BUT I'm on Medicare, with both Part B and D supplements. My Part D is (in)Humana Enhanced, which is a misnomer if ever there were one (it won't even cover generic letrozole unless I “fail" three months on generic anastrozole first). Here's the rub: since Zometa is given via I.V. in the chemo or transfusion suite, it's a “treatment" which Part B, combined with that supplement (BCBS) covers 100%. But since Prolia is a shot, even if administered by a doctor at her office in a hospital cancer center, it's considered a “drug" (theoretically, I could inject it myself) and therefore subject to Part D. And my cheapskate Part D plan (supposedly the best in IL) won't cover one red cent of it........so my out-of-pocket cost would be $5,000 twice a year.
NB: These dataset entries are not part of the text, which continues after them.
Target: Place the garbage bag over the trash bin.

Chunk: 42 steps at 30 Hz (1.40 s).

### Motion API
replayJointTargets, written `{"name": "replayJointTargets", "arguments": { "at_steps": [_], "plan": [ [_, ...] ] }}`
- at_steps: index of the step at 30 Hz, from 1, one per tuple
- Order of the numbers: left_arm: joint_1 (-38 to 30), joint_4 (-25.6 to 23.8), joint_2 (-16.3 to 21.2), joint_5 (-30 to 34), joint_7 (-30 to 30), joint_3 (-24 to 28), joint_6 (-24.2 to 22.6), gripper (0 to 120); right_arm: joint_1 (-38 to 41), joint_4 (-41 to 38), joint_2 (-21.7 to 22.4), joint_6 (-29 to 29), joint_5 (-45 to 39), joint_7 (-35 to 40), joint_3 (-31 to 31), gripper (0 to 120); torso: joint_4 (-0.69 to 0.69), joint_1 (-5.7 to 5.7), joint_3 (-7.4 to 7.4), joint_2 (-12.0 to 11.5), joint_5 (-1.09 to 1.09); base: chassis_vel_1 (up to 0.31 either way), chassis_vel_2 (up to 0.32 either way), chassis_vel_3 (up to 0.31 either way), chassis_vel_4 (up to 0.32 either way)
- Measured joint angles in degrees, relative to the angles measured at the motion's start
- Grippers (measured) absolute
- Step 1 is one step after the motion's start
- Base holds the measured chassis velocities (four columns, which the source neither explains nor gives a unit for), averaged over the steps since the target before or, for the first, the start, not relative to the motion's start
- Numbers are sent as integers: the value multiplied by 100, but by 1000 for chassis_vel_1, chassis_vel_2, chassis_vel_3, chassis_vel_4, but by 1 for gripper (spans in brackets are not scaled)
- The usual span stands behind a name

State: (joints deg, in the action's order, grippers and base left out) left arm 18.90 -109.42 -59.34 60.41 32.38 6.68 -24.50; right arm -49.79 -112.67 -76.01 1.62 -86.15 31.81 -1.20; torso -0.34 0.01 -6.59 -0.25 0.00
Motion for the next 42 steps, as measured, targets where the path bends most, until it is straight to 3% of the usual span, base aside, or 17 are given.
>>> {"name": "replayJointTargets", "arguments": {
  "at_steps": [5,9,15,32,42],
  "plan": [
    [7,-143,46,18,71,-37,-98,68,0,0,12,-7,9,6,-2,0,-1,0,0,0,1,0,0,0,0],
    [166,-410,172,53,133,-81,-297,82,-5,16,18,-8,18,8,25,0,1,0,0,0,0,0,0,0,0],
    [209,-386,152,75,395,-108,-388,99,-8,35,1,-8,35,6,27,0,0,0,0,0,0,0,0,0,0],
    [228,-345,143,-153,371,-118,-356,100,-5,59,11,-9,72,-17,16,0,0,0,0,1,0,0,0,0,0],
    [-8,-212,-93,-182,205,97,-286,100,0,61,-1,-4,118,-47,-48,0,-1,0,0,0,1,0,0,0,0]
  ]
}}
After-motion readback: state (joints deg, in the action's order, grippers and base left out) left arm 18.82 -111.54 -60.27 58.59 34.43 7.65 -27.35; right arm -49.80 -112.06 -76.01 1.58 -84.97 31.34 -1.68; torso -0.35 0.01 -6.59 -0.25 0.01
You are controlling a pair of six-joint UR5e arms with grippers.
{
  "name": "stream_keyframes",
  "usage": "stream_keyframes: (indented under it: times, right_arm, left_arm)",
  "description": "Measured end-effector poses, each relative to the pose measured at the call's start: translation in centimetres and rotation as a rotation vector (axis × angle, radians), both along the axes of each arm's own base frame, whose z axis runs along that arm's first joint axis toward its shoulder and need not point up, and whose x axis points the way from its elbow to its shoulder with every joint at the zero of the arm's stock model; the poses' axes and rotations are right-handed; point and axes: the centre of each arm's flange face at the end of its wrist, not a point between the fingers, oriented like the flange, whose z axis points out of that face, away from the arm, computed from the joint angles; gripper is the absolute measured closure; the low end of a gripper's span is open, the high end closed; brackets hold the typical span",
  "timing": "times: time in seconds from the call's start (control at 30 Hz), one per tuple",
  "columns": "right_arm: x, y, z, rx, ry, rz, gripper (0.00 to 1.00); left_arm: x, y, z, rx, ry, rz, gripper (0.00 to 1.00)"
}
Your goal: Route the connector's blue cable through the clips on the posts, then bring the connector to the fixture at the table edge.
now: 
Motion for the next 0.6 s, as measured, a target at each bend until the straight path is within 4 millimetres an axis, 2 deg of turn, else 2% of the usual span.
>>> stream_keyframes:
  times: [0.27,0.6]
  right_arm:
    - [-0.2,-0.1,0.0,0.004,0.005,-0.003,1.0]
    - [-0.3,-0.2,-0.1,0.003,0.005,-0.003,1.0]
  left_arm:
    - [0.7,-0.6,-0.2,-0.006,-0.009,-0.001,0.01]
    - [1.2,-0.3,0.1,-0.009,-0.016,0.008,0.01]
My MO says my osteopenia, combined with letrozole, will eventually become osteoporosis unless treated with either a bisphosphonate (oral like Fosamax or Boniva or I.V. like Zometa) or Prolia. But she also says I'm not at such high risk for progression to osteoporosis that I have to do it right now, nor am I at high risk for bone mets. She suggests that come Oct. open-enrollment, I check to see which Part D plans will cover Prolia and schedule it once my new plan takes effect Jan.1. However, both std. insurers and Part D carriers are cutting their formularies (which drugs they'll cover) and shifting once-cheaper drugs to higher tiers (requiring higher co-pays), and it's possible that what may be covered in Oct. might not be come Jan. 1.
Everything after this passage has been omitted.